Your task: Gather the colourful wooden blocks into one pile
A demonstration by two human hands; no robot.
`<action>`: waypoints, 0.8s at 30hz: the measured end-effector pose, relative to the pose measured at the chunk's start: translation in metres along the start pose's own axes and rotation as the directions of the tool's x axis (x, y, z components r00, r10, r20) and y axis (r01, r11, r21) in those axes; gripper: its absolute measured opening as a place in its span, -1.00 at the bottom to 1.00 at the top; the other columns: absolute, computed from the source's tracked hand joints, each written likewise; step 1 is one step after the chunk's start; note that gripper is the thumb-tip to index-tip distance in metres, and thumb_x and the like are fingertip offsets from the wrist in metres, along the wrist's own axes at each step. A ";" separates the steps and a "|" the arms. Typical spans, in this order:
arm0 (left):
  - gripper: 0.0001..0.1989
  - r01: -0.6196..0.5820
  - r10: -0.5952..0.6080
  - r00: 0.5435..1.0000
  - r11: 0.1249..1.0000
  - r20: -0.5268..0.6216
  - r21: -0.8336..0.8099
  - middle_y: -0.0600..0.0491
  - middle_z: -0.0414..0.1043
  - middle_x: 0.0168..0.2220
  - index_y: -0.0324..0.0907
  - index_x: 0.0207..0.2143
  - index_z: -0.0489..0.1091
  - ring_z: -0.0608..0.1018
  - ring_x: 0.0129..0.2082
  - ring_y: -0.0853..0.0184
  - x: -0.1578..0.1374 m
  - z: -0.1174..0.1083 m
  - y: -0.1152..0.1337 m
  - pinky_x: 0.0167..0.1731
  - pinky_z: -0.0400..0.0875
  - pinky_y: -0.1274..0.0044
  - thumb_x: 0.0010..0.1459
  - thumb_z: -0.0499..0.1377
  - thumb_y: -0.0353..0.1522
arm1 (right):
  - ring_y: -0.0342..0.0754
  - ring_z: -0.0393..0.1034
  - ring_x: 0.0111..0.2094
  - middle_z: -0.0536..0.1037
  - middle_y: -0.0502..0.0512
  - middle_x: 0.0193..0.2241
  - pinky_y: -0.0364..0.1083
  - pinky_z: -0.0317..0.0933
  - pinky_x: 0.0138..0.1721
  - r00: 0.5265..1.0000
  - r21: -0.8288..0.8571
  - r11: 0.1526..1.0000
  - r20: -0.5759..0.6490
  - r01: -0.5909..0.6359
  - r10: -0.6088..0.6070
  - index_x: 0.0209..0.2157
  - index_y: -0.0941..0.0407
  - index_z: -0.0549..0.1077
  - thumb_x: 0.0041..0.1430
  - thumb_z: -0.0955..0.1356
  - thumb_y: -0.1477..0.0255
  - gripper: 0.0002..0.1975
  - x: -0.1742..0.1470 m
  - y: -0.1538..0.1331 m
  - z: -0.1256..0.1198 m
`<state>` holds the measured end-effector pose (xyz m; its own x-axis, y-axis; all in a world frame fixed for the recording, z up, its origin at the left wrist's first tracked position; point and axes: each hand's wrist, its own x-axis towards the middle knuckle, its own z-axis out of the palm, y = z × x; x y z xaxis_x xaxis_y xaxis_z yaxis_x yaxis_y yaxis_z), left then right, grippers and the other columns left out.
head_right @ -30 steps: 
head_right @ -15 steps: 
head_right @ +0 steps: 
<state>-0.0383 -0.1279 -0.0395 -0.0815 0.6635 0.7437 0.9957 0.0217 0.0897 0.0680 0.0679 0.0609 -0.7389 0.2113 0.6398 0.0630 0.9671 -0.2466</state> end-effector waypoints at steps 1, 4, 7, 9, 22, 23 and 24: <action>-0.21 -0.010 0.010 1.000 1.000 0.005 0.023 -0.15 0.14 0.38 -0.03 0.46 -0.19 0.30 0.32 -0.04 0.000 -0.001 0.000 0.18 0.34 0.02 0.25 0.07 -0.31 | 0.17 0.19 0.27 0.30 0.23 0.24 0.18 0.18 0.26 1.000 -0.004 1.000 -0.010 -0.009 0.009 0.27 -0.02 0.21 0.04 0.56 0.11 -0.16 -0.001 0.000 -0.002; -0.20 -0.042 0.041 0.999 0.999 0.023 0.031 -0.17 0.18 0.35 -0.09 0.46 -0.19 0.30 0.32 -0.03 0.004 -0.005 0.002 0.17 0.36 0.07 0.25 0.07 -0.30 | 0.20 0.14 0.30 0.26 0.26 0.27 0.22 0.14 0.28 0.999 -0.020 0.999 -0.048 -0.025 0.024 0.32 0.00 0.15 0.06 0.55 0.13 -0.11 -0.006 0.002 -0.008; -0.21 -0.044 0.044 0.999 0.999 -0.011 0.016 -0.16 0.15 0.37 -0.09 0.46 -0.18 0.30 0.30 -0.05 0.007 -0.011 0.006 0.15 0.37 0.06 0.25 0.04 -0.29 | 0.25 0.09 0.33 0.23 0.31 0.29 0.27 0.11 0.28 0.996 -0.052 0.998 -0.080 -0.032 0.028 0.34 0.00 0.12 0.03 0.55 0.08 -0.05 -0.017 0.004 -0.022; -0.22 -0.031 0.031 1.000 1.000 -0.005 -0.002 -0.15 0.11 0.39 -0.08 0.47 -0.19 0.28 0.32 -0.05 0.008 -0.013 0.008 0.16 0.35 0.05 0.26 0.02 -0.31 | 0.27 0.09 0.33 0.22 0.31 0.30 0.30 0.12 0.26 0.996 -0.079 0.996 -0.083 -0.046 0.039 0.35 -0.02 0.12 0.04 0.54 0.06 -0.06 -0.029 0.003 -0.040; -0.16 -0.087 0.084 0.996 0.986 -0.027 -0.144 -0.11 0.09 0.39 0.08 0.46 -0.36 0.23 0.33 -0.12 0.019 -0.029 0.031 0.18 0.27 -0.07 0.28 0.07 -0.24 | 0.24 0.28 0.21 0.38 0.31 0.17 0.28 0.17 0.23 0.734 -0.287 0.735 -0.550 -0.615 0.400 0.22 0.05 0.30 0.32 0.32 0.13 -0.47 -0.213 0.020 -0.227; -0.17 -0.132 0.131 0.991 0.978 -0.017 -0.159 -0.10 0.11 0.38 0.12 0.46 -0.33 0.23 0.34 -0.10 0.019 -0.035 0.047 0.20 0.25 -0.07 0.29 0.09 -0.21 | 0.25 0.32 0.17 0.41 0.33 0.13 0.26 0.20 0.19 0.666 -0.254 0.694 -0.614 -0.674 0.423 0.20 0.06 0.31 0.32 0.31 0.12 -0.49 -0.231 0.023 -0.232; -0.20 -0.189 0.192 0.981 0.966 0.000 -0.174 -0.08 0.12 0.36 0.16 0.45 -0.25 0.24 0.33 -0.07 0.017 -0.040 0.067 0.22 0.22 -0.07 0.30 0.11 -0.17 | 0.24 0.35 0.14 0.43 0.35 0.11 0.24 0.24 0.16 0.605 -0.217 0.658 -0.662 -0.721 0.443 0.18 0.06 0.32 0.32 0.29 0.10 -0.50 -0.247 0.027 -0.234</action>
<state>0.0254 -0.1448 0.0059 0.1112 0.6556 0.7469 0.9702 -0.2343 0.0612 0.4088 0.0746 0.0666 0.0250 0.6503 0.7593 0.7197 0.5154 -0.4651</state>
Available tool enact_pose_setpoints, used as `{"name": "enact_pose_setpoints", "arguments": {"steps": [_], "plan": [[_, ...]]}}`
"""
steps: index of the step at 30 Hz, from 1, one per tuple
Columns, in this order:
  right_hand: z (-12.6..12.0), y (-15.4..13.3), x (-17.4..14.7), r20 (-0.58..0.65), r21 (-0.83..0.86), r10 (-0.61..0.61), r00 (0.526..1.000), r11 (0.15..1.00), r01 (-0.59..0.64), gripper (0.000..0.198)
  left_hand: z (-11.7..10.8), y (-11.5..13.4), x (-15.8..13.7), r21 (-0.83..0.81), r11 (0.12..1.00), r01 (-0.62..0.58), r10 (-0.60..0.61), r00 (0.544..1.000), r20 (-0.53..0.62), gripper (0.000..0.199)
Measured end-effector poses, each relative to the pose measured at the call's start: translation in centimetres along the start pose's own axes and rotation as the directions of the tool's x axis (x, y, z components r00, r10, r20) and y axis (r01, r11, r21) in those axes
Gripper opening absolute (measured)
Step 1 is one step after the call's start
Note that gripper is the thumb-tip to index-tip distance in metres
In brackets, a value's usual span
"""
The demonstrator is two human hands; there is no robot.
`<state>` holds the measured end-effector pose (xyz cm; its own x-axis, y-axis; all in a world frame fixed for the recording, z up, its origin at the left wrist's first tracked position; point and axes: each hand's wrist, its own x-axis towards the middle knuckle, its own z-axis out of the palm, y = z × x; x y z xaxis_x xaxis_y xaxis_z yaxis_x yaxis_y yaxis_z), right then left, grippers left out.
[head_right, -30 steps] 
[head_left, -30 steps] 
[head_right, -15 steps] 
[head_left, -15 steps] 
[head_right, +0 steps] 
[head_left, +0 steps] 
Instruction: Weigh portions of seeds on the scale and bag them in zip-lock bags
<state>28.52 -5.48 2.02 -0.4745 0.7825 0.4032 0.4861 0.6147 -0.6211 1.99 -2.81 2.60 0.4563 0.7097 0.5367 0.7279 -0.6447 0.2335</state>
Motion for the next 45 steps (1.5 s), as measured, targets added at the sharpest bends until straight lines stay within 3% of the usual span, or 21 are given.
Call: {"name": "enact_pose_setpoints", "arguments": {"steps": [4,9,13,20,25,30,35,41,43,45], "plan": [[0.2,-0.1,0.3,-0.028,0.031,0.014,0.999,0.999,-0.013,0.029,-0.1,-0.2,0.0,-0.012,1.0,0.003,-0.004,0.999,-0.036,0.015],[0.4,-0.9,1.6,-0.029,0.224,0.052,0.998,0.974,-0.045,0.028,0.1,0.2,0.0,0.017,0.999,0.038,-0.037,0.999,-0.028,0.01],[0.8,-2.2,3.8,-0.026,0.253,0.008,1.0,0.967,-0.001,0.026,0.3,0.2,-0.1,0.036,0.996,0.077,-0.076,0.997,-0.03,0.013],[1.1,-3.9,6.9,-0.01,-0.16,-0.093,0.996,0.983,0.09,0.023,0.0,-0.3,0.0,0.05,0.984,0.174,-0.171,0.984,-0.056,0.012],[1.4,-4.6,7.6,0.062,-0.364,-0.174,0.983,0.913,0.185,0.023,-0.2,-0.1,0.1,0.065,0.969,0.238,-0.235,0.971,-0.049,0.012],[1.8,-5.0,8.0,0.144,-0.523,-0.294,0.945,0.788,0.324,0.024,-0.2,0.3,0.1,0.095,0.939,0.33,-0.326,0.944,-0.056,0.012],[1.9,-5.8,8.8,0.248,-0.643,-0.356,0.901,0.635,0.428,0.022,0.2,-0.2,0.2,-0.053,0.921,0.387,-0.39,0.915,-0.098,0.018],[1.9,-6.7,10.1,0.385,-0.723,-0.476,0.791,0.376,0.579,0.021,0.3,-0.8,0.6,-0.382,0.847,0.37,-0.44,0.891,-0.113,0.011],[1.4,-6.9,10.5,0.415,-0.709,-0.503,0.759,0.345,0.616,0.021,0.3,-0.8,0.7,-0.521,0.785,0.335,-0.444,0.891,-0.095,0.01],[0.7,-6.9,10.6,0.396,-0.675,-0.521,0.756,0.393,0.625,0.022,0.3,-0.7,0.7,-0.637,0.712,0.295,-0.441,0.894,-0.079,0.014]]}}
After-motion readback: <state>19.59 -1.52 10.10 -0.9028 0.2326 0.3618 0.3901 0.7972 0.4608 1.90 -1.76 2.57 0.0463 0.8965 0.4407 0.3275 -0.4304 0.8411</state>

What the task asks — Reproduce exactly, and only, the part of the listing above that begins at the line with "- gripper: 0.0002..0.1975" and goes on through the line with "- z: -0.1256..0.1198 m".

Solution to this exercise —
  - gripper: 0.0002..0.1975
  - x: -0.1742..0.1470 m
  - y: -0.1538..0.1331 m
  - z: -0.1256..0.1198 m

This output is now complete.